Aim of the task :: The answer must be every line below that contains the string "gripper".

Data section ::

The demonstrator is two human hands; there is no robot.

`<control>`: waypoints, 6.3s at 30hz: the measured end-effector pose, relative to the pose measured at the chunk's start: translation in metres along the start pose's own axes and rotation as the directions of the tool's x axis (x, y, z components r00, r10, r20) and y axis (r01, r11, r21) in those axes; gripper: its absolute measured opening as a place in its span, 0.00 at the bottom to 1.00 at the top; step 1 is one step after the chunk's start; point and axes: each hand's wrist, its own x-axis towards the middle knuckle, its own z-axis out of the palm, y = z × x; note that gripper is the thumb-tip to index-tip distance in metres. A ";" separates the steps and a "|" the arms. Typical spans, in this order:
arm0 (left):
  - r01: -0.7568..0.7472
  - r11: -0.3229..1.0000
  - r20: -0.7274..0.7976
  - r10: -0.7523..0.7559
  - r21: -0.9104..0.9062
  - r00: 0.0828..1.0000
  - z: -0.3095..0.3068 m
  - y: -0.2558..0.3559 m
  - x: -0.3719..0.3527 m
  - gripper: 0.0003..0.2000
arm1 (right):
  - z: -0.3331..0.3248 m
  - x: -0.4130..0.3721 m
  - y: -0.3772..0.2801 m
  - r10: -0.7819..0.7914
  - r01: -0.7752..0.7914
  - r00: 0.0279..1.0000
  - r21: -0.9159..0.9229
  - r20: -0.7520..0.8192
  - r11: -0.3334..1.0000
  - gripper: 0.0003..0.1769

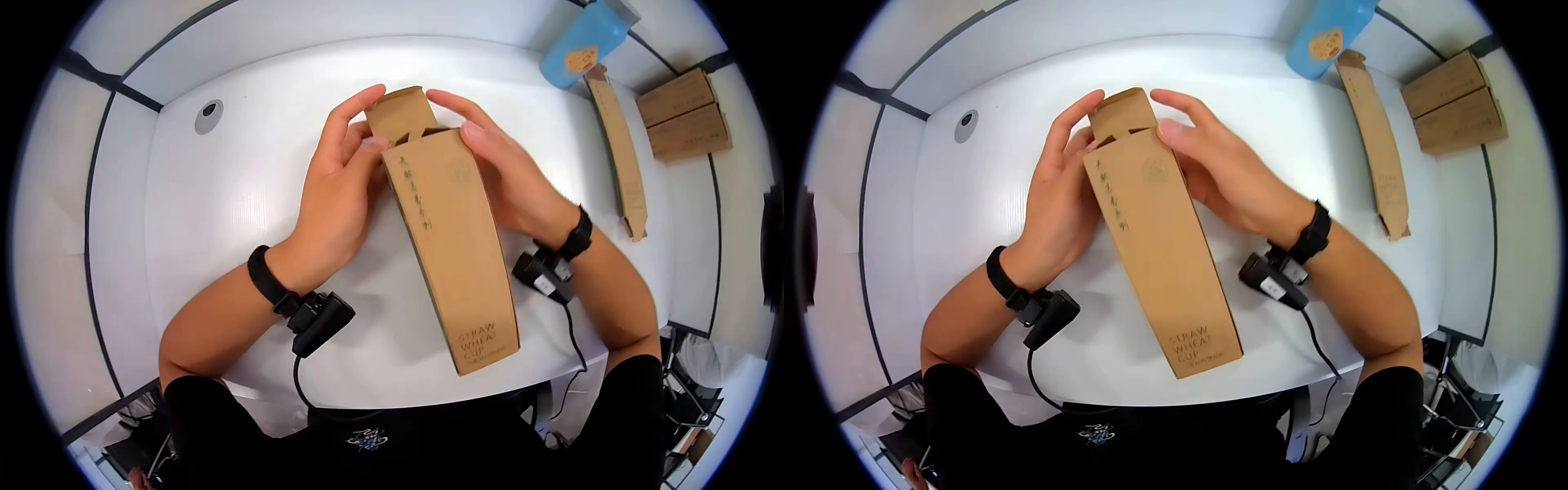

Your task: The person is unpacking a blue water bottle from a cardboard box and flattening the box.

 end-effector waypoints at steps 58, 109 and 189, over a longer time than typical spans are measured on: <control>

Solution ::
`<control>`: waypoints, 6.3s at 30hz: the measured end-effector pose, relative to the pose measured at the chunk's start: translation in metres along the start pose's own axes and rotation as the directions of the tool's x axis (x, y, z components r00, r10, r20) and y axis (r01, r11, r21) in those axes; gripper: its absolute measured opening as a place in its span, 0.00 at the bottom to 1.00 at the top; step 1 is one step after the chunk's start; point and axes: each hand's wrist, its own x-axis towards the middle knuckle, its own z-axis out of the palm, y = z × x; note that gripper is the thumb-tip to index-tip distance in metres. A ";" separates the steps and a "|" the arms. Typical spans, in this order:
  - gripper: 0.0003..0.2000
  - gripper: 0.0003..0.1769

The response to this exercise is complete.